[Opening Supplied records section]

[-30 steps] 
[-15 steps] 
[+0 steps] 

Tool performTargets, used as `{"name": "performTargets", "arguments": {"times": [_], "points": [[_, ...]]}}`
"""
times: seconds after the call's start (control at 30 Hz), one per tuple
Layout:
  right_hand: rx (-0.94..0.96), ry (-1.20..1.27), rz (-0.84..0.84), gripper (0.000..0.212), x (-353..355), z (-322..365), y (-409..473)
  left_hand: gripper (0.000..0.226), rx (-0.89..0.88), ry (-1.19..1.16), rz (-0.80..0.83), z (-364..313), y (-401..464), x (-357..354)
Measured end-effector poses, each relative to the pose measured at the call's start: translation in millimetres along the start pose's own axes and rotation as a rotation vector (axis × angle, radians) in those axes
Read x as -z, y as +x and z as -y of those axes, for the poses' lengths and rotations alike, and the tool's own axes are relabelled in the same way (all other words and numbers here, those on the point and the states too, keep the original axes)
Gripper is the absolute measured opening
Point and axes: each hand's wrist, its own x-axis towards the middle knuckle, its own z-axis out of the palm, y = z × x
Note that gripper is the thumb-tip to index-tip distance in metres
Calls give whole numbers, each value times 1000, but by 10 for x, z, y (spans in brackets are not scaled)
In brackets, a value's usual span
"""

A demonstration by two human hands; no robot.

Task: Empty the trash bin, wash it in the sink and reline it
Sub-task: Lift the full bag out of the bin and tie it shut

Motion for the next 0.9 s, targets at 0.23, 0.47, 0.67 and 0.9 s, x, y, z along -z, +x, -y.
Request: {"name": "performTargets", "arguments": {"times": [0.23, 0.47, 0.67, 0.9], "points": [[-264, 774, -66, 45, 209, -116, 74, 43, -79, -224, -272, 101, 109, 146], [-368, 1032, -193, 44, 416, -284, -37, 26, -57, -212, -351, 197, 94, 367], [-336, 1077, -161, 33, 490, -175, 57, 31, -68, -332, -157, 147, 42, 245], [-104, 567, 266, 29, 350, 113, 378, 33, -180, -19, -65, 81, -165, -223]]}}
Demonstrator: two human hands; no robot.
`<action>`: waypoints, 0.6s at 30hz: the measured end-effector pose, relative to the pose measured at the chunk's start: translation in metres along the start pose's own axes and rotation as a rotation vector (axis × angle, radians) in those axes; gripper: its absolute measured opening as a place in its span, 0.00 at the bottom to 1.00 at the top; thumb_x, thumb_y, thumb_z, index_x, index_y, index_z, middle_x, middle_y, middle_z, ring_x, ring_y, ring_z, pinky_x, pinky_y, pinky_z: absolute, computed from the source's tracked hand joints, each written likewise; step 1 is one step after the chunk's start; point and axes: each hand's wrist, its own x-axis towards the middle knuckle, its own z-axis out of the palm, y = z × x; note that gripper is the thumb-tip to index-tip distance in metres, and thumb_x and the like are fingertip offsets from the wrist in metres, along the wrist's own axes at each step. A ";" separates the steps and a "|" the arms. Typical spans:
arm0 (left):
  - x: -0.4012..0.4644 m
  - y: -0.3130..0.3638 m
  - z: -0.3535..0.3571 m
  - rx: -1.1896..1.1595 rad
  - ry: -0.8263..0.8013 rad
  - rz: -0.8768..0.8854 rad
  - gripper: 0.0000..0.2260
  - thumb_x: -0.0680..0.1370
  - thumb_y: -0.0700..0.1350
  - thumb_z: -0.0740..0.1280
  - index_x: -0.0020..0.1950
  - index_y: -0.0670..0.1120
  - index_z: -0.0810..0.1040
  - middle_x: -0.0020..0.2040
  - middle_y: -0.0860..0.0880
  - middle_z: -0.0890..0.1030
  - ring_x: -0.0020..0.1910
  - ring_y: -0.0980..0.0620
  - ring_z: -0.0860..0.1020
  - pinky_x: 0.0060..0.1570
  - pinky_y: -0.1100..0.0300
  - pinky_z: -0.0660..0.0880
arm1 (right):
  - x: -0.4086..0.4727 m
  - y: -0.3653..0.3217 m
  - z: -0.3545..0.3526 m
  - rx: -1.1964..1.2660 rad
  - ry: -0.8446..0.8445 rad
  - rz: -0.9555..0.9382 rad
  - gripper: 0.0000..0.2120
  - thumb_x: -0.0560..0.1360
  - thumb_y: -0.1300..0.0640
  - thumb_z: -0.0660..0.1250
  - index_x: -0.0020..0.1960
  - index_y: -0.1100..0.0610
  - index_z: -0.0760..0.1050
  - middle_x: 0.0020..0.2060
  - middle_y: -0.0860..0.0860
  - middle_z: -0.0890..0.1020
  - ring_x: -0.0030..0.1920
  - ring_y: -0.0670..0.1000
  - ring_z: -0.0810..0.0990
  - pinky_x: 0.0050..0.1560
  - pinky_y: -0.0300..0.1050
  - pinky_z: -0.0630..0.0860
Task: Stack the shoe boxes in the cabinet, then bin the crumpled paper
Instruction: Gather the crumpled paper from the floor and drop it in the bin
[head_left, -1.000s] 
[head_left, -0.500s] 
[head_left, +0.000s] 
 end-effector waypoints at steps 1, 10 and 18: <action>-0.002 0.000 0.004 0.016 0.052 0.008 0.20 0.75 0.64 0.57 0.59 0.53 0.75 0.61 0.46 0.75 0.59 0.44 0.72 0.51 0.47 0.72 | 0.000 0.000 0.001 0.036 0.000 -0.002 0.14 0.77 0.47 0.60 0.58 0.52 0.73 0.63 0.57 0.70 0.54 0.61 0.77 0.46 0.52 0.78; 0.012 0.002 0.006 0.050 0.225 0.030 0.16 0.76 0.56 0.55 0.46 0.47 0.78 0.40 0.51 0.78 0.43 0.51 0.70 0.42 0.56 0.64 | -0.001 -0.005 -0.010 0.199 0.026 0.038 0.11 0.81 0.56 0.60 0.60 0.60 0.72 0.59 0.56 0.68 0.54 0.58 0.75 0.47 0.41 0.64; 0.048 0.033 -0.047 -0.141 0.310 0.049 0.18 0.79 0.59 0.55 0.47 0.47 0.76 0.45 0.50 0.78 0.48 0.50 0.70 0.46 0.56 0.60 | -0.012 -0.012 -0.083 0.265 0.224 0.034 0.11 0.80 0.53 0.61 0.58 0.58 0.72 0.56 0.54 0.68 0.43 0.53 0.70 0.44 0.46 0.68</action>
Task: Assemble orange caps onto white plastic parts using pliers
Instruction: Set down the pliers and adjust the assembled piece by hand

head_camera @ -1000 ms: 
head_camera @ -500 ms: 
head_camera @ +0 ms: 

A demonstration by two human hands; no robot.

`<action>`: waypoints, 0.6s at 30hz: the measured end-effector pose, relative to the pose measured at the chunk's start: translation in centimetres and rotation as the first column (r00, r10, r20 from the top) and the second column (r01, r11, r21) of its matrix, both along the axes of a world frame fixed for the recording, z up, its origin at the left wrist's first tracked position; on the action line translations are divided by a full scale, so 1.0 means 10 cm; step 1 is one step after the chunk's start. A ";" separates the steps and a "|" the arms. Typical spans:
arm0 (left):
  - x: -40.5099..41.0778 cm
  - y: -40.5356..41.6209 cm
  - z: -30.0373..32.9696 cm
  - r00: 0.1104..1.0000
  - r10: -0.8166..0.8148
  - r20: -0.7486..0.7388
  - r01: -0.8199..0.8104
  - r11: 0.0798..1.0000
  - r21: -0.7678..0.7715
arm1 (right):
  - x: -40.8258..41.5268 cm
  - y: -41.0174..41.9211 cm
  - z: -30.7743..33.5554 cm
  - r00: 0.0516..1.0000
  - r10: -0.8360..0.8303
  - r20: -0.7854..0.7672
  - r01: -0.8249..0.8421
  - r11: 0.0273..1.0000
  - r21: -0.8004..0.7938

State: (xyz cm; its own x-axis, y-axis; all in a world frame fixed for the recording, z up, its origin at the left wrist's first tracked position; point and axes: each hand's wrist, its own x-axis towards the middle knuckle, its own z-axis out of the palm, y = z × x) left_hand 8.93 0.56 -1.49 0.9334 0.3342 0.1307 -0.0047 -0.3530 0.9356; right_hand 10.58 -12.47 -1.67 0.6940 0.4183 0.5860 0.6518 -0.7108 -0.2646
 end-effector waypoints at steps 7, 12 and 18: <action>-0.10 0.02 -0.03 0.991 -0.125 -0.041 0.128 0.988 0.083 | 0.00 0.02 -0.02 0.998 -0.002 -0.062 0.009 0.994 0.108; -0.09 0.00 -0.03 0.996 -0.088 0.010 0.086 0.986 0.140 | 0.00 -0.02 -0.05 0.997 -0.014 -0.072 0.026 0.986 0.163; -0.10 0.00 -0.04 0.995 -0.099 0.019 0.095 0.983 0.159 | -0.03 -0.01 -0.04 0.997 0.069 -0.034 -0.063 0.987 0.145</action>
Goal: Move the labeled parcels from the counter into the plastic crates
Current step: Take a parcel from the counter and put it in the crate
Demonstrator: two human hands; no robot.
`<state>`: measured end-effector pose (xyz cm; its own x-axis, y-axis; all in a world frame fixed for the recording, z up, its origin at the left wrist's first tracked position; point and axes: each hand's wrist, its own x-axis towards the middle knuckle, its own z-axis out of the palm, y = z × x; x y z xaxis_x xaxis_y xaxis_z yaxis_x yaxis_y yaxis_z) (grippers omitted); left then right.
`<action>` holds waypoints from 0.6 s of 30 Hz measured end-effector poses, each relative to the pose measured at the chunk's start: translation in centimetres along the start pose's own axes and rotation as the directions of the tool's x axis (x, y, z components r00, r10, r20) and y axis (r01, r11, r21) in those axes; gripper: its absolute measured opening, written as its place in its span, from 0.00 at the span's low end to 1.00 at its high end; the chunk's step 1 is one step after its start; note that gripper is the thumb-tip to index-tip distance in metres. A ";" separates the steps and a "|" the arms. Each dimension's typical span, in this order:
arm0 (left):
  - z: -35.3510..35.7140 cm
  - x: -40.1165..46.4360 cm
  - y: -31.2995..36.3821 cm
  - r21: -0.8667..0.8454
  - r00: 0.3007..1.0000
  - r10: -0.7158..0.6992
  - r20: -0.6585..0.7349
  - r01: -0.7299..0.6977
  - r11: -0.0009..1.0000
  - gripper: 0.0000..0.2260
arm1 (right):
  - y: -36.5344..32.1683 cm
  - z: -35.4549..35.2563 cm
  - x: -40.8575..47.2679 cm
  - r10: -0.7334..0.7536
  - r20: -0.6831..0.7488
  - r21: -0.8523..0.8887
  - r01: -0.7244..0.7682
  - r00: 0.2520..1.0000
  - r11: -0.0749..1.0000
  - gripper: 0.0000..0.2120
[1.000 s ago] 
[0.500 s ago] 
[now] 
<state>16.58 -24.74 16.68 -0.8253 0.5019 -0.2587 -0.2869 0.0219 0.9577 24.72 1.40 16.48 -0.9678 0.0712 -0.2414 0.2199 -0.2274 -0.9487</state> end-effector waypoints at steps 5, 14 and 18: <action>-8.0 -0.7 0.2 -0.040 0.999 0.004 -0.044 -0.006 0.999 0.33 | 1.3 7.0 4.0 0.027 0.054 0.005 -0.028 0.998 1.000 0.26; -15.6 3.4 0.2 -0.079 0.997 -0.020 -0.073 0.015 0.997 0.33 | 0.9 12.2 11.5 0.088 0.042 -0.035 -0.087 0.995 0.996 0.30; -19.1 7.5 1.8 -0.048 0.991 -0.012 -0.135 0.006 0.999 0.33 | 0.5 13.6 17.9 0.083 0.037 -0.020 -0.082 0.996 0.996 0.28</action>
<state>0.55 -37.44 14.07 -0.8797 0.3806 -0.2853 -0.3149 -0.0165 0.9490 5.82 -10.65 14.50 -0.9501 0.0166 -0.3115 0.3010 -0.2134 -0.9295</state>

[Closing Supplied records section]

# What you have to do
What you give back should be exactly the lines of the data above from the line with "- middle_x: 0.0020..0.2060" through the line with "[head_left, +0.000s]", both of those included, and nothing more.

# Final answer
  - middle_x: 0.0020..0.2060
  - middle_y: -0.0860..0.0860
  - middle_z: -0.0890..0.1020
  - ring_x: -0.0030..0.1920
  - ring_y: -0.0670..0.1000
  - ring_z: -0.0810..0.0990
  - pinky_x: 0.0050..0.1560
  - pinky_y: -0.0300..0.1050
  - pinky_z: -0.0630..0.0860
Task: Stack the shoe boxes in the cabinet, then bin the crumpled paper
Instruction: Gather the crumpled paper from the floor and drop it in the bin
[head_left, -1.000s] 
[head_left, -0.500s] 
[head_left, +0.000s] 

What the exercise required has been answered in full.